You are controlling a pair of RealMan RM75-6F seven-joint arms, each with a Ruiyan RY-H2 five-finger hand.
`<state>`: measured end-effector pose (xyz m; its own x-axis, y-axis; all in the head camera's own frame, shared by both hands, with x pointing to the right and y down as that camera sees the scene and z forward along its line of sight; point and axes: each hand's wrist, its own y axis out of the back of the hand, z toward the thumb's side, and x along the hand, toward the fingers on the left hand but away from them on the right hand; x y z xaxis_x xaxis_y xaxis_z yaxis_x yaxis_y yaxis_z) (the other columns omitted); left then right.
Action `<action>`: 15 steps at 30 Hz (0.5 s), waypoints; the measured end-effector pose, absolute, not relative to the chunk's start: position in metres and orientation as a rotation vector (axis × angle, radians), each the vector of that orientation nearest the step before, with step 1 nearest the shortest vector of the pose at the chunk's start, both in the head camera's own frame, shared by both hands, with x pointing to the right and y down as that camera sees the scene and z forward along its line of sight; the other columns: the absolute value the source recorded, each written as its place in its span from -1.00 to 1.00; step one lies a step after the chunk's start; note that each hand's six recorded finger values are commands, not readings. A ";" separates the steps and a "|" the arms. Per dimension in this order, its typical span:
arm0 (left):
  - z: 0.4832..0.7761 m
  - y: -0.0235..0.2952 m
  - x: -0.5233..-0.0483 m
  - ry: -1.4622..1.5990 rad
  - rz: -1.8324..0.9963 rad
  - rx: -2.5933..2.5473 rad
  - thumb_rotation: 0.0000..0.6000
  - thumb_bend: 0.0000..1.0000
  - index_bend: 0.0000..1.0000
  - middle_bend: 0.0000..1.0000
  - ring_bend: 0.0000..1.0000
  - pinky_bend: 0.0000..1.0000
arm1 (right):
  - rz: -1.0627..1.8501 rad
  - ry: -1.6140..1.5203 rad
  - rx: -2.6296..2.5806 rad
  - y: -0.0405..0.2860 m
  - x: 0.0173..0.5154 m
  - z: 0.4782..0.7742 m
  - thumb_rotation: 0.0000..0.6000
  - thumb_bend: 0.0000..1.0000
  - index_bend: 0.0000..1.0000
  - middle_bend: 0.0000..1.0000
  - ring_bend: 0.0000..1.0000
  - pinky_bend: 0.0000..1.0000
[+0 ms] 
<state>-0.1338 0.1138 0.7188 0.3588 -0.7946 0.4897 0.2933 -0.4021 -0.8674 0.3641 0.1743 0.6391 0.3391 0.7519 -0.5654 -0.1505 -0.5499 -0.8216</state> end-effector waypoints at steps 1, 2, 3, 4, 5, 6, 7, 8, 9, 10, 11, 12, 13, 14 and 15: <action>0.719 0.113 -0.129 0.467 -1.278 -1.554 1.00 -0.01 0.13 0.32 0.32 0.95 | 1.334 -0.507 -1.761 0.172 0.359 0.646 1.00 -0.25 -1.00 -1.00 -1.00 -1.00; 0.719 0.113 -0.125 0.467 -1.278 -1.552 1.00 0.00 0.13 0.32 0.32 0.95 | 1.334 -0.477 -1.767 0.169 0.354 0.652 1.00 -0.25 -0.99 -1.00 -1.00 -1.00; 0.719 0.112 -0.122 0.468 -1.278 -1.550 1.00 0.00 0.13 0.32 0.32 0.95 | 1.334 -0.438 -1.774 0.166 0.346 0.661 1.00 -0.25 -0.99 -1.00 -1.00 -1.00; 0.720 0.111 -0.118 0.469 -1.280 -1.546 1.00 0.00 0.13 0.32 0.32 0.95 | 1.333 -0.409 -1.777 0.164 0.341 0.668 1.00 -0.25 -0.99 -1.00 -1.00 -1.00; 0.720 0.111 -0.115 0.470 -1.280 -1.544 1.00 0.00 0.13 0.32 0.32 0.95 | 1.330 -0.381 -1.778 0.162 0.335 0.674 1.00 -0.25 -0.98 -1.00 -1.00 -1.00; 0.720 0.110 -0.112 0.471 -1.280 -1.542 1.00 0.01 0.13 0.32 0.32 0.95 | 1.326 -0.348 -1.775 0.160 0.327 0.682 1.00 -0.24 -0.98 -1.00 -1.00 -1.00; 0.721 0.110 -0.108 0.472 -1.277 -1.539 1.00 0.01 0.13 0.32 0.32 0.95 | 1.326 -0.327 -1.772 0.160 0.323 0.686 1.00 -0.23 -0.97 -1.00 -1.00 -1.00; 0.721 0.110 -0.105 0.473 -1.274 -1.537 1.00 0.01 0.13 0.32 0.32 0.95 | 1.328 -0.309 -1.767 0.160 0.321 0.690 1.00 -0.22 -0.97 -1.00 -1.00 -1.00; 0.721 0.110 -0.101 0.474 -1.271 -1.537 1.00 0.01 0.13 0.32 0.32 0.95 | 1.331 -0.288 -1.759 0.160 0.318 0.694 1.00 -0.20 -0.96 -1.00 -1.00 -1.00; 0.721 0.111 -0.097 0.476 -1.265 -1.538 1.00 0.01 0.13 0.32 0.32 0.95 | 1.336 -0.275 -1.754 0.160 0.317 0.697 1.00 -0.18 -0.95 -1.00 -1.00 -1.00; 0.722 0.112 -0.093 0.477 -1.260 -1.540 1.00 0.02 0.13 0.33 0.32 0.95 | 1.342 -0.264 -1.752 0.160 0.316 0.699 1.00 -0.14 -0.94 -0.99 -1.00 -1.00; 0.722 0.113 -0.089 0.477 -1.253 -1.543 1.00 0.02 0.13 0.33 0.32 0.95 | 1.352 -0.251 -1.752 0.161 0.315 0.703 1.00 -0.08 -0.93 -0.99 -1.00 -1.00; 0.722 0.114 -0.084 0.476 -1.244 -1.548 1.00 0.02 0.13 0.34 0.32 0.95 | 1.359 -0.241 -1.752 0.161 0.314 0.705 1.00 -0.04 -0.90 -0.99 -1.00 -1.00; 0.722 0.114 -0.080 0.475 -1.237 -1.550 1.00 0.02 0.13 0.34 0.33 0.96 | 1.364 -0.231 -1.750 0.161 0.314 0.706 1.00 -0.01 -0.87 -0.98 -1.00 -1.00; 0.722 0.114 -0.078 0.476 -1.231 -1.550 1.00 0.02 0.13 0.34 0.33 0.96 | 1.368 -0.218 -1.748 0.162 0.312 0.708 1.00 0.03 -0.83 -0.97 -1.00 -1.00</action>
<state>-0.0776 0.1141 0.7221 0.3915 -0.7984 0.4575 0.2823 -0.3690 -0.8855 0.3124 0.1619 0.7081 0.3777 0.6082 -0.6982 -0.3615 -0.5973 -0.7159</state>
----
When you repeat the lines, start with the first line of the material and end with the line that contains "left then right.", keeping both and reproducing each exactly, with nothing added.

You are controlling a pair of RealMan RM75-6F seven-joint arms, each with a Ruiyan RY-H2 five-finger hand.
`<state>`: measured end-effector pose (xyz m; its own x-axis, y-axis; all in the head camera's own frame, shared by both hands, with x pointing to the right and y down as that camera sees the scene and z forward along its line of sight; point and axes: each hand's wrist, its own y axis out of the back of the hand, z toward the thumb's side, and x along the hand, toward the fingers on the left hand but away from them on the right hand; x y z xaxis_x xaxis_y xaxis_z yaxis_x yaxis_y yaxis_z) (the other columns omitted); left then right.

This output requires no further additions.